Islamic State spokesman Abu Mohammed al Adnani called on sympathisers across the world to carry out exactly those kind of attacks in an appeal issued when the group was at the peak of its power in late 2014.

"If you can kill a disbelieving American or European ... smash his head with a rock, or slaughter him with a knife, or run him over with your car, or throw him down from a high place, or choke him, or poison him," said Adnani, who was killed in a U.S. air strike in Syria last August.



ISLAMIC STATE "SIGNATURE"

British counter-terrorism police say they are still trying to establish whether Masood, a criminal with militant links, acted alone, with support or under instruction of others.

He had shown up on the periphery of previous terrorism investigations that brought him to the attention of Britain's MI5 spy agency, but the 52-year-old was not under investigation at the time of the attack.

Khaled Okasha, an Egyptian security analyst and former police officer, said Masood appeared to be the latest in a series of attackers he described as "sympathetic and loyal from afar" rather than central figures in Islamic State.

Those assailants are inspired by Islamic State's online campaigns, Okasha said, and often leave behind the Islamic State materials from which they drew their inspiration.

"So the operation has an Islamic State signature on it, and straight after the operation ... the Daesh (Islamic State) leadership in Syria put out a statement claiming responsibility" even though they may have had no advance knowledge, he said.

A French judicial source said last month that an Egyptian man who attacked soldiers with machetes at the Louvre museum in Paris told police he identified with the beliefs of Islamic State but had not received instructions from - or sworn allegiance to - the group. urn:newsml:reuters.com:*:nL5N1FT6Z4

That type of "lone wolf" attack contrasts with the November 2015 suicide assaults on Paris and bombings at Brussels airport and the metro four months later - waves of coordinated killings carried out by Syrian-trained militant cells.

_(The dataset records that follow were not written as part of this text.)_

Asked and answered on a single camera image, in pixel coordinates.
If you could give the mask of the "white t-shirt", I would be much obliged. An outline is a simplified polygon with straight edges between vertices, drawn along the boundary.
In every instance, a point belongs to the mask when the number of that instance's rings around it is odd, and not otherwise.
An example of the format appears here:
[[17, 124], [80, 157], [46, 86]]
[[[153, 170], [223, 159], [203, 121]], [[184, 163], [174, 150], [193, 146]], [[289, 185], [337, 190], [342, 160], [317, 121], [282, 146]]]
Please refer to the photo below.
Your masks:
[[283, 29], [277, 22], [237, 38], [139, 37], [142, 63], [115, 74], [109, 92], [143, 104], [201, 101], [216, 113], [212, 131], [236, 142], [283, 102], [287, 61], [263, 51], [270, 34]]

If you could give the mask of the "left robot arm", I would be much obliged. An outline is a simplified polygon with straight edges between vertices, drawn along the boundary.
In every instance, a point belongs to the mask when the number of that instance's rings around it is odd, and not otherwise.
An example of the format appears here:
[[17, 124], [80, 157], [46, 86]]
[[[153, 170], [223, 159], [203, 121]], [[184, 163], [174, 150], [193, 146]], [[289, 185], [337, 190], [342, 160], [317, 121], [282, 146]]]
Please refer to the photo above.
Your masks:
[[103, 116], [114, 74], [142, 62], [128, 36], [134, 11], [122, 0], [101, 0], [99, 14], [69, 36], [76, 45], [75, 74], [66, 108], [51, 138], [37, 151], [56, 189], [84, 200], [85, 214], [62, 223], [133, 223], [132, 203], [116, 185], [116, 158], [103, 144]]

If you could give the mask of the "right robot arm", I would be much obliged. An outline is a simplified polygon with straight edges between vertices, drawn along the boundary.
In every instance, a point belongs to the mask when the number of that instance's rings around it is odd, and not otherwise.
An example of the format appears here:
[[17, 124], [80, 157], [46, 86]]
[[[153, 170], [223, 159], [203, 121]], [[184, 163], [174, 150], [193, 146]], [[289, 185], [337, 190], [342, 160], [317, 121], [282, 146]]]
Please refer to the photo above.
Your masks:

Rita Katz, founder of the intelligence firm SITE which monitors Islamist militants, said there was no evidence yet that Masood had been in direct contact with Islamic State.

Shortly after the attack, Katz tweeted that some Islamic State supporters were celebrating. "However, unlike #Paris & #Brussels, no organised media campaign from #ISIS yet which may suggest no coordination w ISIS , if linked at all".

That may in part reflect the reduced activities of Islamic State and its sympathisers on social media - a decline which coincides with its territorial losses in Iraq and Syria.

The group's presence on Telegram, a social media network that had become its main platform for announcements and speeches, has tapered off recently.

The U.S.-led anti-Islamic State coalition estimates that its activity on Twitter has fallen by 45 percent since 2014, with 360,000 of the group's Twitter accounts suspended so far and new ones usually shut down within two days.

But even on the group's own media there has been little fanfare for an attack which struck at the heart of one of its main international enemies.

Friday's daily news broadcast on Islamic State's Albayan Radio, which carried reports of fighting in Mosul, Aleppo and the Egyptian Sinai peninsula, made no mention of the London attack or the group's claim of responsibility.